Undermining Parliamentary supremacy and the principles of separation of powers, the Sri Lankan government adopted the 20th Amendment to the constitution in October in what was seen as a reversal of democracy’s progress. The government justified it on the basis that a strong executive presidency was necessary to ensure national security and for economic development. But this argument is contentious. In the long-run, strong governments assure neither security of the citizens nor inclusive development.
For democracy-loving people, also a cause for concern is the Sri Lankan government’s reluctance to accommodate a minority community’s legitimate and reasonable demand.
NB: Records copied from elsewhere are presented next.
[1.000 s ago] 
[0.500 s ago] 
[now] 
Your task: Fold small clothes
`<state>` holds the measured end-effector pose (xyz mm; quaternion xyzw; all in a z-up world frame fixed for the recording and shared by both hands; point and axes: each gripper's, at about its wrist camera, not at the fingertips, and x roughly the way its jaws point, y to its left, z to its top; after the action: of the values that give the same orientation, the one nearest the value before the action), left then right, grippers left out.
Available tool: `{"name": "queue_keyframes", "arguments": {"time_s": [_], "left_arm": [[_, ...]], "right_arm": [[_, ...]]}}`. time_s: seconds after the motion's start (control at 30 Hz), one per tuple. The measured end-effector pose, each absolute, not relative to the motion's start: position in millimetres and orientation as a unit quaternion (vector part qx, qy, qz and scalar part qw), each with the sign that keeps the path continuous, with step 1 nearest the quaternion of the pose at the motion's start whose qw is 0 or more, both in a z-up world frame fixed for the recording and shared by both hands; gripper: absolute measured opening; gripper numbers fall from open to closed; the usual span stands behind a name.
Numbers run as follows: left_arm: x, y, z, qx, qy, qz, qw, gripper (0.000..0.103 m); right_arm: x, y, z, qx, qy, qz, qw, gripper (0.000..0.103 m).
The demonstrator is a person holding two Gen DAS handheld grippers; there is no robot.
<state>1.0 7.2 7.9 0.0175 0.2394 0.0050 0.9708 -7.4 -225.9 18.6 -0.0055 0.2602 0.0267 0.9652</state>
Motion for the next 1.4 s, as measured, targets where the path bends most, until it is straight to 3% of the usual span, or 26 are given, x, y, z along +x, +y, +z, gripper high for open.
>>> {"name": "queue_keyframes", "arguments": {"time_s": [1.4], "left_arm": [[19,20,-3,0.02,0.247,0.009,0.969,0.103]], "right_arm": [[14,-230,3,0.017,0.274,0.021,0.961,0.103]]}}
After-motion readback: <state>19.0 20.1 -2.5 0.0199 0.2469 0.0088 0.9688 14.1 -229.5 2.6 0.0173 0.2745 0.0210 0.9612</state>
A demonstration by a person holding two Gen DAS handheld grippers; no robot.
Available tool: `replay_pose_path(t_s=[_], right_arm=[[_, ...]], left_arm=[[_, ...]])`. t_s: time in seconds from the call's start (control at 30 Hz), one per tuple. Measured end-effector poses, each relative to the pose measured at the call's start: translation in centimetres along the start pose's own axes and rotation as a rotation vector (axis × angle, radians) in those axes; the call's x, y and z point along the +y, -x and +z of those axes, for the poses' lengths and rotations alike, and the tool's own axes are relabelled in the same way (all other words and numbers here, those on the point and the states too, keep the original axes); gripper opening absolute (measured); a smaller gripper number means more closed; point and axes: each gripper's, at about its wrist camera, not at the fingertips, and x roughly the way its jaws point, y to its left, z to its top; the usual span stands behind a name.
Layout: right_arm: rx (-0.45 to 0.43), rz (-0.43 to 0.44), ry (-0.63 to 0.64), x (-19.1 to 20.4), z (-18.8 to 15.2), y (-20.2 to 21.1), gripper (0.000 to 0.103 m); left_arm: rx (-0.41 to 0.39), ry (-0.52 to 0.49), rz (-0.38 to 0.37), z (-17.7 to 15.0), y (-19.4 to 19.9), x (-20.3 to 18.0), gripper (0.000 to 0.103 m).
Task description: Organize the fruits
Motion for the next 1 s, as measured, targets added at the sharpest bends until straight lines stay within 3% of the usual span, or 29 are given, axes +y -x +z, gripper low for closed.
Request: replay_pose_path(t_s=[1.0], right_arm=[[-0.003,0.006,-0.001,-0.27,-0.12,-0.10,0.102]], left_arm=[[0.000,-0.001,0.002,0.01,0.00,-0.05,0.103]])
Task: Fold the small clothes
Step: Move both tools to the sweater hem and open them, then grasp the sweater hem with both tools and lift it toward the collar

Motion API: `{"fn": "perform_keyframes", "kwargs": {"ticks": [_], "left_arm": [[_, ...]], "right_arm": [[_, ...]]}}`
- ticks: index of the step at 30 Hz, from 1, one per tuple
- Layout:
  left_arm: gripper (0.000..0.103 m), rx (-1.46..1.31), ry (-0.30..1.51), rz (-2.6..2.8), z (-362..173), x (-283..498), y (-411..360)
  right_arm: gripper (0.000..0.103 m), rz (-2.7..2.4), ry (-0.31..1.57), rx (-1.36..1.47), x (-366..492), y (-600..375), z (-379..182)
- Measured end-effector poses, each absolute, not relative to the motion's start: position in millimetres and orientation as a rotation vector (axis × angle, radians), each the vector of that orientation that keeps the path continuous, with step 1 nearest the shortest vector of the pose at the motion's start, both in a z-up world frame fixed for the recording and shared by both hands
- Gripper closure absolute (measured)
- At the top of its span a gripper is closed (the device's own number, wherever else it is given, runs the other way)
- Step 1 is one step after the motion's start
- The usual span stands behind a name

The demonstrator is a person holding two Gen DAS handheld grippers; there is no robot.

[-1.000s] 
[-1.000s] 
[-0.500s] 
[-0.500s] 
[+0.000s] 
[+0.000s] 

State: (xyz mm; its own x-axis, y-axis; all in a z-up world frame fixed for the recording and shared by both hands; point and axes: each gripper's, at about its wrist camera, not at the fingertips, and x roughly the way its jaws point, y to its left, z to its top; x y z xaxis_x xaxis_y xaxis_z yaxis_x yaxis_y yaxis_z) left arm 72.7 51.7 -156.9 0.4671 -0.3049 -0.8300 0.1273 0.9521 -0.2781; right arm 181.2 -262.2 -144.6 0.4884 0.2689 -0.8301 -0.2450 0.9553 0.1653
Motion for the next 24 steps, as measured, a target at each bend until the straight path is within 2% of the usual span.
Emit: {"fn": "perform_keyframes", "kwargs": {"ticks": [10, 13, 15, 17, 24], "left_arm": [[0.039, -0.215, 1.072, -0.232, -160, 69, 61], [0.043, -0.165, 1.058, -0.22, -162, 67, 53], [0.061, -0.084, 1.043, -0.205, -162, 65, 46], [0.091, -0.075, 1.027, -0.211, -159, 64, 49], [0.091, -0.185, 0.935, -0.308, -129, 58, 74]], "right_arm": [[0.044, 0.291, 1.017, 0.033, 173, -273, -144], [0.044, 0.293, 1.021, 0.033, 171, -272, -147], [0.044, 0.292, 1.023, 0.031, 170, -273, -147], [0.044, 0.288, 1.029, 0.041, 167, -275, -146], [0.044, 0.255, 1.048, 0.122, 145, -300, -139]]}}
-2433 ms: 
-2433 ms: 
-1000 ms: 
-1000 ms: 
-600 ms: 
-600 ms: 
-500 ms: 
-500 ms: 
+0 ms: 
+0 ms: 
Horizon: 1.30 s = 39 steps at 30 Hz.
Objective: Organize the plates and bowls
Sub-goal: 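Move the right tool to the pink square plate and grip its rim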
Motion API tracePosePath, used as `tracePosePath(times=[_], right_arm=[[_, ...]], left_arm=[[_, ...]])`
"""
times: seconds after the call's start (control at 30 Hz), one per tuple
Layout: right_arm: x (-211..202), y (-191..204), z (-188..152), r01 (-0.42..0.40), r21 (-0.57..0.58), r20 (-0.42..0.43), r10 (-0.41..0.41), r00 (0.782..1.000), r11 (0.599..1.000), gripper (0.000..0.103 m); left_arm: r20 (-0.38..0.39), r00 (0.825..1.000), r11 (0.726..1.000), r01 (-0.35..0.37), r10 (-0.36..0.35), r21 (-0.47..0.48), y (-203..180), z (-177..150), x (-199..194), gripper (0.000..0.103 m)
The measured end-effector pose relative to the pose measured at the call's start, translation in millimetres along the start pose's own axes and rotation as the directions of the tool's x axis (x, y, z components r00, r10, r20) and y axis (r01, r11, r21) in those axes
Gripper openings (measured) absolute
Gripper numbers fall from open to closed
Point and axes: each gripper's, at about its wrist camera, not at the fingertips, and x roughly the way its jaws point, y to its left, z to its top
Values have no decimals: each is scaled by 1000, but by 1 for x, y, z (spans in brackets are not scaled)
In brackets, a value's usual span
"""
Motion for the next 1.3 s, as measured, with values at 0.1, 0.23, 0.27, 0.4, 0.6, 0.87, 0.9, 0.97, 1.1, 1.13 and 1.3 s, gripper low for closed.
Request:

Insisting that minorities must abide by the country’s law on the basis of one-country-one-law, hardline government members and their supporters are opposing the Muslims’ request to bury their loved ones who die of COVID-19. Their actions and slogans indicate a strong push towards the tyranny of the majority where the majority community makes rules to promote its interests above the interest of the minority communities. From a perspective of democracy, it is oppression if the minorities are asked to follow irrational regulations drafted without their participation or consent and without a scientific basis. One-country-one law should not imply the tyranny of the majority or should not come at the expense of unity in diversity which was the message the pandemic tried to teach us.
For democracy lovers, there is hope in the New Year with Joe Biden replacing Donald Trump as president of the United States. With the change of government in Washington, it is hoped that racism-driven politics, which outgoing president Trump encouraged, will be condemned to the hall of shame and that democracy promotion will become a priority. Such democracy promotion at global level is of paramount importance to prevent nations from sliding towards authoritarianism -- more so, in view of authoritarian China emerging as the most powerful economy in the next few years. Needless to say, in a China-led world order, democracy and human rights will have little or no place.